→ **What to do**
From the listing below, copy only the lines running from the line that contains "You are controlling" to the line that contains "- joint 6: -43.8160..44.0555", both included.

§

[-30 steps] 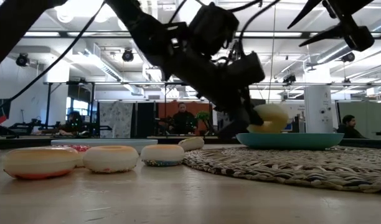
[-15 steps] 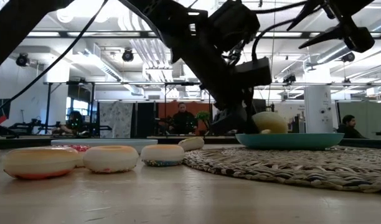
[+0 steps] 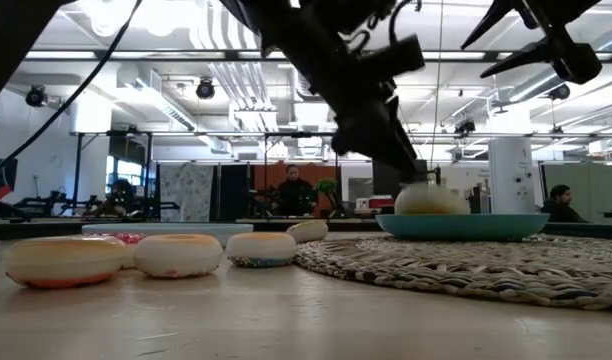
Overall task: Pick & Place donuts
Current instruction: Put the black doughnut on the green plate, then put the purple doughnut on the green plate
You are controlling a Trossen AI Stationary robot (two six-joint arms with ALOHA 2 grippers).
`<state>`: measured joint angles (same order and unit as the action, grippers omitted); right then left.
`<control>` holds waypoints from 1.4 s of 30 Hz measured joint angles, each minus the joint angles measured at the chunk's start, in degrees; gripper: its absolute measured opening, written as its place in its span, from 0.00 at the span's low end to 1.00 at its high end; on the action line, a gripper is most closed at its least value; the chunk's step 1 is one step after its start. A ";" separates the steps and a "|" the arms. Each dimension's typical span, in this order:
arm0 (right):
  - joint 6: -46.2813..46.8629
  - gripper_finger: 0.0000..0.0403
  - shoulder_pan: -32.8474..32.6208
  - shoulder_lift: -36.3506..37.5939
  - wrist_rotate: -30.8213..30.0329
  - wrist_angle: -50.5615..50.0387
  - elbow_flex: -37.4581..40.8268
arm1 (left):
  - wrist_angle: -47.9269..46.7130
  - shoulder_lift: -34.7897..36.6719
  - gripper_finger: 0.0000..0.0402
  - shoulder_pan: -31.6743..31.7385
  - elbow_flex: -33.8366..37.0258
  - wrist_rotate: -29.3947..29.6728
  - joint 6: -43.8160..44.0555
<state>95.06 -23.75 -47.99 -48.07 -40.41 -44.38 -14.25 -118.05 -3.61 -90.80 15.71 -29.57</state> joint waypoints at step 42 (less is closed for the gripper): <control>-22.46 0.50 2.12 -17.91 24.24 8.29 0.37 | -22.49 29.17 0.37 -45.02 30.07 -1.01 60.33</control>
<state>72.60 -21.63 -65.90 -23.83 -32.12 -44.01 -36.74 -88.89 -48.62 -60.73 14.69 30.76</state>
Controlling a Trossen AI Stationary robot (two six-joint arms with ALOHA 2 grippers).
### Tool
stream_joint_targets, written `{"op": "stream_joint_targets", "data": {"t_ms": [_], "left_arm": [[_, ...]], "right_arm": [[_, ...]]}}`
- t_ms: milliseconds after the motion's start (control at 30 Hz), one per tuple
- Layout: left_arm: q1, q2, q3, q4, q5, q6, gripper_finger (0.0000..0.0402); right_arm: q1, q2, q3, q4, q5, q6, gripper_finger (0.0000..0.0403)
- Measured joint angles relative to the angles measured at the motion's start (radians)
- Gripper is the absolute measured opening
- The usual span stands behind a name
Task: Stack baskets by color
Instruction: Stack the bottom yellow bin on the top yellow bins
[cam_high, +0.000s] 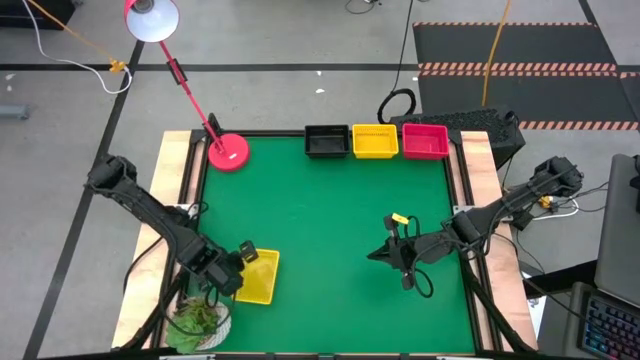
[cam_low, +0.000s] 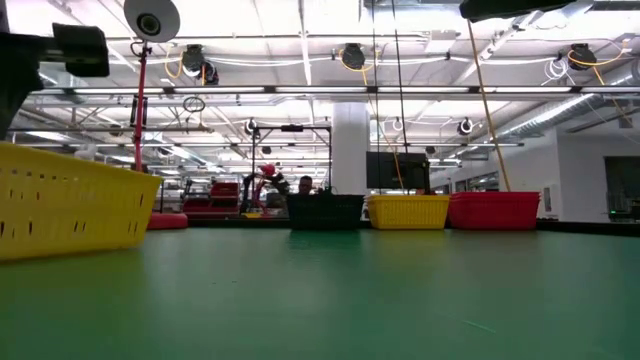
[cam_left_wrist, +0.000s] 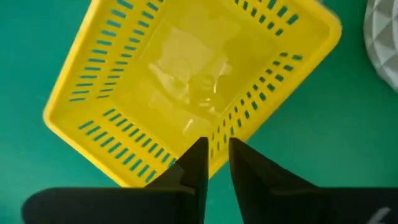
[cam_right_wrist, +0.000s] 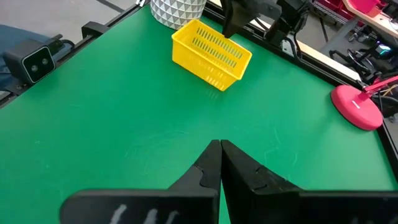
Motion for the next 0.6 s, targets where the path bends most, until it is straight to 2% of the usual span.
{"op": "stream_joint_targets", "data": {"t_ms": [167,367,600], "left_arm": [[-0.023,0.000,0.000,-0.004,-0.098,0.027,0.0103],[-0.028,0.005,0.000,-0.018,-0.058,0.068,0.0146],[-0.025,0.026,-0.020,-0.029,-0.052,0.104,0.0137]], "right_arm": [[0.000,0.000,0.000,0.000,0.000,0.000,0.0000],[0.000,0.000,0.000,0.000,0.000,0.000,0.0000],[0.000,0.000,0.000,0.000,-0.001,0.000,0.0000]]}}
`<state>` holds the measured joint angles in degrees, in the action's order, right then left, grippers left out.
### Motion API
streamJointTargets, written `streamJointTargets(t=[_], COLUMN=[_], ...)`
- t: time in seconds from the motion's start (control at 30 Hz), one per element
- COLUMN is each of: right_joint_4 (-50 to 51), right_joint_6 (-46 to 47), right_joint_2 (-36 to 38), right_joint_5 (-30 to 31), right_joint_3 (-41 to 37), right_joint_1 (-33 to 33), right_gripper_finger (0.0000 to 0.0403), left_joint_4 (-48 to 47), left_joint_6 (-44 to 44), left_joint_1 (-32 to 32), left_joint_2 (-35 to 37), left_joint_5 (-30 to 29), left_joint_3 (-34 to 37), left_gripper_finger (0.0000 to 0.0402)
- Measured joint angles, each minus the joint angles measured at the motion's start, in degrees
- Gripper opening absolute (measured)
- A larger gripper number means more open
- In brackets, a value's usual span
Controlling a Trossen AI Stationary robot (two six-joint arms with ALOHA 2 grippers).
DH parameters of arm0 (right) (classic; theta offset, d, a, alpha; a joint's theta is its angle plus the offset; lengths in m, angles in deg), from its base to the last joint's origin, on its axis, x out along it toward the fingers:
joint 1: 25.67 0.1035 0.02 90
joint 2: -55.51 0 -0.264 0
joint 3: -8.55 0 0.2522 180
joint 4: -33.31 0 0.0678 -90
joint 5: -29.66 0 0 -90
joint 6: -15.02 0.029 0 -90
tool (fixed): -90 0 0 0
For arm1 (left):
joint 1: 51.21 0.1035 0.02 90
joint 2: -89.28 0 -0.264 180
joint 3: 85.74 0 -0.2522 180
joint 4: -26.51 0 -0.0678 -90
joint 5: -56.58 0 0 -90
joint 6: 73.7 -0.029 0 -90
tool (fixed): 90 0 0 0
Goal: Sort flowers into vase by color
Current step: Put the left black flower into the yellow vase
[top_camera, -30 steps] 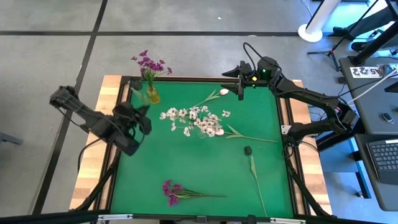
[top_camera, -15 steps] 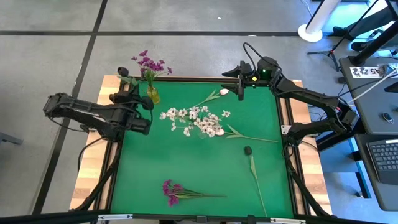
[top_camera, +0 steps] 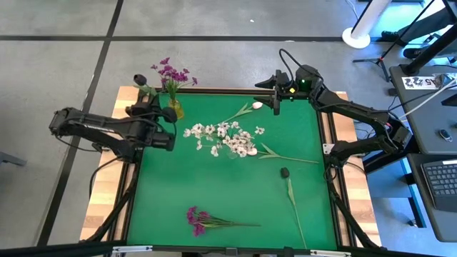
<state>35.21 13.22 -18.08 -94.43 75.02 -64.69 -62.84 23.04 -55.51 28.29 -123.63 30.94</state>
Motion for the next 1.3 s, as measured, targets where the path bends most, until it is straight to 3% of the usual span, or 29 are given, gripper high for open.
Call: streamJointTargets(t=[0.37, 0.63, 0.83, 1.03, 1.17, 1.3], right_joint_4=[-0.31, -0.26, 0.28, 2.23, 2.32, 2.36], right_joint_6=[-0.39, -0.42, -0.42, -1.31, -1.51, -1.51], right_joint_2=[0.00, 0.00, 0.00, 0.00, 0.00, 0.00], right_joint_5=[-0.02, -1.02, -1.53, -1.51, -1.53, -1.53], right_joint_3=[0.00, 0.00, 0.00, 0.00, 0.00, 0.00], right_joint_1=[0.00, 0.00, 0.00, 0.02, 0.02, 0.00], right_gripper_finger=[0.0293, 0.0293, 0.0293, 0.0293, 0.0293, 0.0293], left_joint_4=[26.85, 50.85, 71.27, 73.60, 71.54, 72.24], left_joint_6=[-24.96, -51.64, -76.74, -85.97, -88.96, -88.61], left_joint_1=[-8.35, -9.47, -7.42, 0.04, 5.26, 10.45], left_joint_2=[-2.00, -6.72, -4.82, 2.99, 6.34, 9.88], left_joint_5=[2.67, 24.99, 30.09, 39.98, 40.24, 39.86], left_joint_3=[-0.29, -0.29, -0.27, -0.29, -0.04, 4.87], left_gripper_finger=[0.0000, 0.0000, 0.0000, 0.0000, 0.0000, 0.0000])
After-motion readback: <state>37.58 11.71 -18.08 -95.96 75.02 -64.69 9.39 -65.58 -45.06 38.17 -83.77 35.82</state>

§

→ **Exercise output**
You are controlling a Trossen AI Stationary robot (two six-joint arms with ALOHA 2 grippers).
`<state>`: measured joint angles (same order and unit as the action, grippers omitted); right then left.
`<control>` holds waypoints from 1.4 s of 30 Hz measured joint angles, each minus the joint angles measured at the chunk's start, in degrees; gripper: its absolute measured opening, written as its place in its span, from 0.00 at the span's low end to 1.00 at its high end; on the action line, a gripper is most closed at its least value; the chunk's step 1 is one step after its start. A ";" separates the steps and a "|" the arms. Each dimension's typical span, in this order:
arm0 (right):
  - joint 6: -46.2813..46.8629
  - gripper_finger: 0.0000..0.0403
  - shoulder_pan: -32.8474..32.6208
  - shoulder_lift: -36.3506..37.5939
  - wrist_rotate: -30.8213..30.0329
  - wrist_angle: -50.5615..50.0387
  - elbow_flex: -37.4581..40.8268
arm1 (left):
  - wrist_angle: -47.9269..46.7130
  - shoulder_lift: -34.7897..36.6719
  - gripper_finger: 0.0000..0.0402
  - shoulder_pan: -31.6743..31.7385
  - elbow_flex: -33.8366..37.0258
  - wrist_rotate: -29.3947..29.6728
  - joint 6: -43.8160..44.0555

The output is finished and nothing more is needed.